Shelhiel is unabashedly enthusiastic about Asian pop music. Though he only recently let others into his personal creative process – I-SKY helped mix and master ‘Superstrobe’, and Shelhiel has since learned if you “trust the right people, they really exceed your expectations” – he’s eager to collaborate and make connections across Asia. He name-checks Malaysian icon Noh Salleh and Indonesian artists Efek Rumah Kaca and Kunto Aji as inspirations, and talks about befriending pop and electronic contemporaries from Thailand and the Philippines. He remixed ‘Fashion Angel’ in April, turning it into a posse cut with five other Asian artists – and an inadvertent rap and R&B showcase from the region.
At some point in our conversation, Shelhiel breezily remarks that because ‘Superstrobe’ is a concept EP, “I just recently learned that it’s ‘art pop’, or some shit like that.” To his mind, Shelhiel makes M-pop: Malaysian pop music, but not the kind that constructs a “beautiful image” of racial and cultural diversity, “just to make the ratio work”.

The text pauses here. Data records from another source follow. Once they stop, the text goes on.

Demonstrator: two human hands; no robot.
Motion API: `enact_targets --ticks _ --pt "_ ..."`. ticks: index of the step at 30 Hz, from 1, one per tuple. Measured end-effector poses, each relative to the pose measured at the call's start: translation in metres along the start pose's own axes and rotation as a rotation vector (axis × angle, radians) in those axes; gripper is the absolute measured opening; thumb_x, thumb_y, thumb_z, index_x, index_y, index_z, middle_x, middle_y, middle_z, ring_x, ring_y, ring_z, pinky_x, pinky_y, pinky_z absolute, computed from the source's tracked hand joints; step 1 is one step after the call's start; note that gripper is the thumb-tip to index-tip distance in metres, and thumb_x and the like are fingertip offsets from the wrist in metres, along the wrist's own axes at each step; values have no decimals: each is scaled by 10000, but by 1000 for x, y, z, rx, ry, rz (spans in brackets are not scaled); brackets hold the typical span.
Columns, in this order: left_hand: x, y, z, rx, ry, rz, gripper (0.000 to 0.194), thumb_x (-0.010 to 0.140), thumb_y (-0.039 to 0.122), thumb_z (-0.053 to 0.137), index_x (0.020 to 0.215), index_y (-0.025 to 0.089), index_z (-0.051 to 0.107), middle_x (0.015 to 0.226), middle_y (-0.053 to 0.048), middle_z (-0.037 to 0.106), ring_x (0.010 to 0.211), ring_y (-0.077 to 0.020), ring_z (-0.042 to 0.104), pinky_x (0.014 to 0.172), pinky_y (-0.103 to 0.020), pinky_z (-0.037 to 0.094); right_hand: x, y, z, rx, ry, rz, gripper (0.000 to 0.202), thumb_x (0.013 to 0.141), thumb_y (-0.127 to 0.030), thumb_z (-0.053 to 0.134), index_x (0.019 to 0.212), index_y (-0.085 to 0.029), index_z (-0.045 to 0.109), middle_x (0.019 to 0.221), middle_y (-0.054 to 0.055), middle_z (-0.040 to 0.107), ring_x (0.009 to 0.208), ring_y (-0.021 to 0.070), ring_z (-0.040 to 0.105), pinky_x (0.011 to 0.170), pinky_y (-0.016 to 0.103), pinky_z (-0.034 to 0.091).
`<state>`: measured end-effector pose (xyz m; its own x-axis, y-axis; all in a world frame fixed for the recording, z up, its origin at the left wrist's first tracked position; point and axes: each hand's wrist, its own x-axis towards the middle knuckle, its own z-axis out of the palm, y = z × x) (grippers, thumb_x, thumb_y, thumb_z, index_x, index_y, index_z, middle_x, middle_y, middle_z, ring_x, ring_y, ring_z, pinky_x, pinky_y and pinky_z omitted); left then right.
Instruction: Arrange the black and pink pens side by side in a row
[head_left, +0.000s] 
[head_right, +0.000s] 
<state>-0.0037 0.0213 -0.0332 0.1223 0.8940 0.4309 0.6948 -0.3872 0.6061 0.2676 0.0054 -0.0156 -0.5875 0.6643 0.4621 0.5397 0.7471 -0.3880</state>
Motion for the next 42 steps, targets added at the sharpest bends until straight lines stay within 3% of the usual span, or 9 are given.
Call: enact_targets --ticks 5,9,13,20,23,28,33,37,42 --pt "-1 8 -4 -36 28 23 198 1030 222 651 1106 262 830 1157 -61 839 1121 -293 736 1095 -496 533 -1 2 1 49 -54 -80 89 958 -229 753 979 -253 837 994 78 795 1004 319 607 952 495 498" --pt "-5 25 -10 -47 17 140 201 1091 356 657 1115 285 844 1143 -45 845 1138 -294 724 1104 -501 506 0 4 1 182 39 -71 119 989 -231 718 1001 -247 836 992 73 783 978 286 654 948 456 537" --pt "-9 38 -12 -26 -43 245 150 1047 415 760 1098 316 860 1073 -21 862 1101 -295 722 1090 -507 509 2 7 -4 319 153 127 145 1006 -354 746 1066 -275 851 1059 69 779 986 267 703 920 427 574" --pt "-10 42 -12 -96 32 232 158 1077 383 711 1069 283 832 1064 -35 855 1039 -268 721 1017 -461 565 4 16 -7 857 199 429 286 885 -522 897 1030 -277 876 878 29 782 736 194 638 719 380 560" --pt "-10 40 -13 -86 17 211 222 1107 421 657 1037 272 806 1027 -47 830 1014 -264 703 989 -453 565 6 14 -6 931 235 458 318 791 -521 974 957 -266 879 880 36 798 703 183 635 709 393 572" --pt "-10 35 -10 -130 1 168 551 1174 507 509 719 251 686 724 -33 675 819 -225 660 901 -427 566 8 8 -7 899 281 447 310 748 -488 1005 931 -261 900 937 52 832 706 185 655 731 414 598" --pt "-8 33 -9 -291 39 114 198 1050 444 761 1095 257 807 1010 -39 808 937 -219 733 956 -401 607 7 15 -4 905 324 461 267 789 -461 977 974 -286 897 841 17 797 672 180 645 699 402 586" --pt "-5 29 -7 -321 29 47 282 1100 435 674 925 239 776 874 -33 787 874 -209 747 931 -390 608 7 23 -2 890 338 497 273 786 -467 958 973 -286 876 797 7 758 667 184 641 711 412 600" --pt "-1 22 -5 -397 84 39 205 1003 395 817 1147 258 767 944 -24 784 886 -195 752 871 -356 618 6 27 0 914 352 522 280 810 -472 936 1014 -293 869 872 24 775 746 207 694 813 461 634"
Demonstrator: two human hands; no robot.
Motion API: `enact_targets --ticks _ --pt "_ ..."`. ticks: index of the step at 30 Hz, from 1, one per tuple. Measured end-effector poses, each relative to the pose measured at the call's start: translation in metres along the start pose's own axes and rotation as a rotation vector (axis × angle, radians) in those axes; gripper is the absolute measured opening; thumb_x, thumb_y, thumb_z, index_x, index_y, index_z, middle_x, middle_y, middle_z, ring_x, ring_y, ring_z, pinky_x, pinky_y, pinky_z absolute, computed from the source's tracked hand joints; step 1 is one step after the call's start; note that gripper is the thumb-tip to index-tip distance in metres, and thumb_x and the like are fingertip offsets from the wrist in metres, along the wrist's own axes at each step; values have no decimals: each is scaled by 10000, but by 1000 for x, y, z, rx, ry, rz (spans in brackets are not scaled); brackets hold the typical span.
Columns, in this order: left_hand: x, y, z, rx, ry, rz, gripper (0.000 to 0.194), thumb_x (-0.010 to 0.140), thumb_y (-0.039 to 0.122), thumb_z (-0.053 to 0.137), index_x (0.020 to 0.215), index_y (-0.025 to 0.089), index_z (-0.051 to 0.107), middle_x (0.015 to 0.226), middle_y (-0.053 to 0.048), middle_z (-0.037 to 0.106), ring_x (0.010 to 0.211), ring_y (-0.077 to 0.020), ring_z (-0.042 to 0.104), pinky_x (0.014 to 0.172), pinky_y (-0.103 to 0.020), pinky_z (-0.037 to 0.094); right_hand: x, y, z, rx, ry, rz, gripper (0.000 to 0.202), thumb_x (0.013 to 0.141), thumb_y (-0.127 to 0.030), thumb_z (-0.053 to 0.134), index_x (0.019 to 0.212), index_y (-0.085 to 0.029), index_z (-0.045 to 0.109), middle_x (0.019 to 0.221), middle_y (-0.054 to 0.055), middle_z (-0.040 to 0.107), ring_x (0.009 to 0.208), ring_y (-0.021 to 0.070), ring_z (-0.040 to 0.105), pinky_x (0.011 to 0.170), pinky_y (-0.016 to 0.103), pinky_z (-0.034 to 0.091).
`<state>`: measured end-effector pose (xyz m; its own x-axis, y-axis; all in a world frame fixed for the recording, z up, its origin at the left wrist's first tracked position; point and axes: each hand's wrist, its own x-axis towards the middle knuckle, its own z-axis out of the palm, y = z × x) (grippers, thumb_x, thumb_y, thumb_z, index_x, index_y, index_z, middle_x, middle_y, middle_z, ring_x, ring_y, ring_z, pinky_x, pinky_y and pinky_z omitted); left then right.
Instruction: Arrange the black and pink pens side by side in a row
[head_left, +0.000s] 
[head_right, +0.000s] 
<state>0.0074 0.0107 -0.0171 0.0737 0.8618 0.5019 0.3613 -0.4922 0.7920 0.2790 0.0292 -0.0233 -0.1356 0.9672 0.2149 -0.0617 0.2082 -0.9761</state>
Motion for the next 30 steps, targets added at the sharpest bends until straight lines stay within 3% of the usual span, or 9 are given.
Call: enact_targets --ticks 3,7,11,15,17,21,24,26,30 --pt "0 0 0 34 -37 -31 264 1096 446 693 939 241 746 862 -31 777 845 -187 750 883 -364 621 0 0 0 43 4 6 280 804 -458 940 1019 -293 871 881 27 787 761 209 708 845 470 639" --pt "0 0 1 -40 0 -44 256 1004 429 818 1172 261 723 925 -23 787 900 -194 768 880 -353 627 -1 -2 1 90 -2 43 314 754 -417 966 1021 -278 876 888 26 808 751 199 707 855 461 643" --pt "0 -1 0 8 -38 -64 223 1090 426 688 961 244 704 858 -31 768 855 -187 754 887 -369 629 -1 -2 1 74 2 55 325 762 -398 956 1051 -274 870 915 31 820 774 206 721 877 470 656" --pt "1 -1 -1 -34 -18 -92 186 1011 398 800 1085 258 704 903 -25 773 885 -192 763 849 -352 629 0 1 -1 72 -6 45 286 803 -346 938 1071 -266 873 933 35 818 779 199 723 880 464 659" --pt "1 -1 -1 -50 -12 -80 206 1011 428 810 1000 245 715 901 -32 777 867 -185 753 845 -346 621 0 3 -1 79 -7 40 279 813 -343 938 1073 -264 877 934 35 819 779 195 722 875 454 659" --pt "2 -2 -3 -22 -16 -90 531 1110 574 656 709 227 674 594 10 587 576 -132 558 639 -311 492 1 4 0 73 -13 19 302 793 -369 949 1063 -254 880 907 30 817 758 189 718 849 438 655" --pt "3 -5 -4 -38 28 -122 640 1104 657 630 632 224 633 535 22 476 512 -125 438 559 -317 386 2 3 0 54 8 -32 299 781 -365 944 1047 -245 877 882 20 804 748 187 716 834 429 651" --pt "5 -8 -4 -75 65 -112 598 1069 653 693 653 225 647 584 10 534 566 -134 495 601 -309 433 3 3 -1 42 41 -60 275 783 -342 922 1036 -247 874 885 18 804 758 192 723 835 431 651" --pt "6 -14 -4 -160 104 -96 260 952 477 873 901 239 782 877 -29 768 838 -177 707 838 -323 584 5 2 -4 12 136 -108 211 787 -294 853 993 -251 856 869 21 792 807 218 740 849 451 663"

Instead of contrivance – and a music industry siloed and “segregated” by language and genre – Shelhiel envisions organic harmony. “I guess the new M-pop that I want to push is… something that Malaysians do, where we just celebrate each other,” he says. “It can be Chinese, English, or Malay, or it can be a mixture, like me, trying to do something new. But it can always still be M-pop.
“I hope to see myself as a bridge because I’m already very blessed to understand all these languages and have this colourful, exciting upbringing. I realise not many people can be as fluid as me in this situation. So what can I do to actually push Malaysia? What can I do to actually bring beautiful things together?”
These aren’t easy questions to answer. Last year Shelhiel collaborated with fellow Malaysian artist NYK (and ‘Runnin, Merindu’ guest) on ‘AAA’, an infectious bop with shoutouts to Chinese retailer Taobao and popular Instagram account Diet Prada, as well as cutting callouts of monied posers with their “big ass mansion and your momma’s blessing”. After ‘AAA’ went viral on Douyin (the Chinese name for TikTok) this year, users followed the song to its music video, where some left YouTube comments to the extent of, “Who knew Malaysia had this kind of talent?”
Those comments, Shelhiel says somewhat exasperatedly, come about because “Malaysian music is always five years behind”. He exclaims, “Now they’re on hip-hop hype! They’re on the Spotify playlist Beats & Rhymes… Stuff I fucked with maybe five, six years ago, they only listen to it now.”
Then, more soberly, he says, “But you see, it’s our role as artists to educate and to show [listeners] more. If I release one song that’s really crazy and artsy-fartsy, but hard to resonate with and relate to, it loses its purpose.
“I know my direction aims at the global market,” he continues. “But Malaysia is still my country. Malaysia’s still my home. Everything I learned, I learned here, I got inspired in this place… I guess the way right now is to push globally as well as locally. I’ve got to do both.”